Stored items
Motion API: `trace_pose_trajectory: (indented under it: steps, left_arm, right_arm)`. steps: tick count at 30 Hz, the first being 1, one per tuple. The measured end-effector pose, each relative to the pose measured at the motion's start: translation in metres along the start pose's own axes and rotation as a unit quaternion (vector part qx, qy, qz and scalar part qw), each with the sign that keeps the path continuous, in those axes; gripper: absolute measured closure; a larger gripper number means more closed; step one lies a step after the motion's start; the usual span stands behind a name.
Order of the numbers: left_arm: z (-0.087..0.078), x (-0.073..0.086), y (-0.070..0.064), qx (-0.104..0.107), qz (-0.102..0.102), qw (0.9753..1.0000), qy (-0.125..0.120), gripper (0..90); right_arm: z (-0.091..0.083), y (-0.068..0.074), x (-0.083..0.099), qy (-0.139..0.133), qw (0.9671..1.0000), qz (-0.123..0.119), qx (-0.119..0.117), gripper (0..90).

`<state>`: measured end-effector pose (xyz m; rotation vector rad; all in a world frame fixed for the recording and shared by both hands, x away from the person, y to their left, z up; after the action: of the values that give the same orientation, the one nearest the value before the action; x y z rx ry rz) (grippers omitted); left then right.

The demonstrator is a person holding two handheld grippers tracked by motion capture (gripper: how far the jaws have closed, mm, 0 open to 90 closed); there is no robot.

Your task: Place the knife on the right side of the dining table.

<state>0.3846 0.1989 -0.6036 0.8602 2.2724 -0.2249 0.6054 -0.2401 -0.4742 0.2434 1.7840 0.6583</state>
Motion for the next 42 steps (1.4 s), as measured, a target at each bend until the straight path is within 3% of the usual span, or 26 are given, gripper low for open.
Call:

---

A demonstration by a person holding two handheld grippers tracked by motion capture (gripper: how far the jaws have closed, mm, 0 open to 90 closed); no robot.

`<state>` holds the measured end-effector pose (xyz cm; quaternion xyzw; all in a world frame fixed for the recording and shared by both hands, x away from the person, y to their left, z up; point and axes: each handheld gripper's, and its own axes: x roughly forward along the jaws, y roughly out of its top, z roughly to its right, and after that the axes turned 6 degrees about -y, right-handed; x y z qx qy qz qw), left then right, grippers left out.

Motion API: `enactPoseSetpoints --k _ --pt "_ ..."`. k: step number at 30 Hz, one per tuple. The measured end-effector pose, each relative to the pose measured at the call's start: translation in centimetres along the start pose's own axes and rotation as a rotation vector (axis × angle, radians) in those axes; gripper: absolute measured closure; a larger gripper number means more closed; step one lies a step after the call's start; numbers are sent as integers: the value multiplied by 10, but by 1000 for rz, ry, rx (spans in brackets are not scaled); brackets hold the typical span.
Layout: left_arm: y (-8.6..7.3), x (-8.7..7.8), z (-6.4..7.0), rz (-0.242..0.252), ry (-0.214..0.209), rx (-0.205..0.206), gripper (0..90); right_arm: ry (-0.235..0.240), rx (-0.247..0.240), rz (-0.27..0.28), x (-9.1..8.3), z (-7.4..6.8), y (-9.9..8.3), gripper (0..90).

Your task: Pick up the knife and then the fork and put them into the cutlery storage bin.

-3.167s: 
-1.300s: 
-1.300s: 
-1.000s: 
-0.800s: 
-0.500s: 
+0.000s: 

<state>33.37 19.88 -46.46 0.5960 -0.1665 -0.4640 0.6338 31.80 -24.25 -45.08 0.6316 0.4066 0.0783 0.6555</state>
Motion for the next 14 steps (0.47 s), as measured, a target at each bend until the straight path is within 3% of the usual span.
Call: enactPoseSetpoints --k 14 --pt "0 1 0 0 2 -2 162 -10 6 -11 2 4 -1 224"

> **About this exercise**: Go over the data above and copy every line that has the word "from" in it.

> **Answer area**:
`<state>`: measured end-effector pose (xyz m; rotation vector rad; all in a world frame fixed for the recording and shared by both hands, x away from the person, y to their left, z up; after the action: of the values that give the same orientation, the one nearest the value before the action; x y z rx ry rz) (grippers omitted); left then right.
`<state>` holds the measured end-effector pose (xyz cm; quaternion xyzw; all in a world frame fixed for the recording and shared by both hands, x away from the person, y to their left, z up; point and axes: each handheld gripper's, and its own axes: x roughly forward along the jaws, y roughly out of its top, z roughly to its right, and after that the axes turned 6 degrees about -y, right-handed; x y z qx qy qz qw), left then right, grippers left out.

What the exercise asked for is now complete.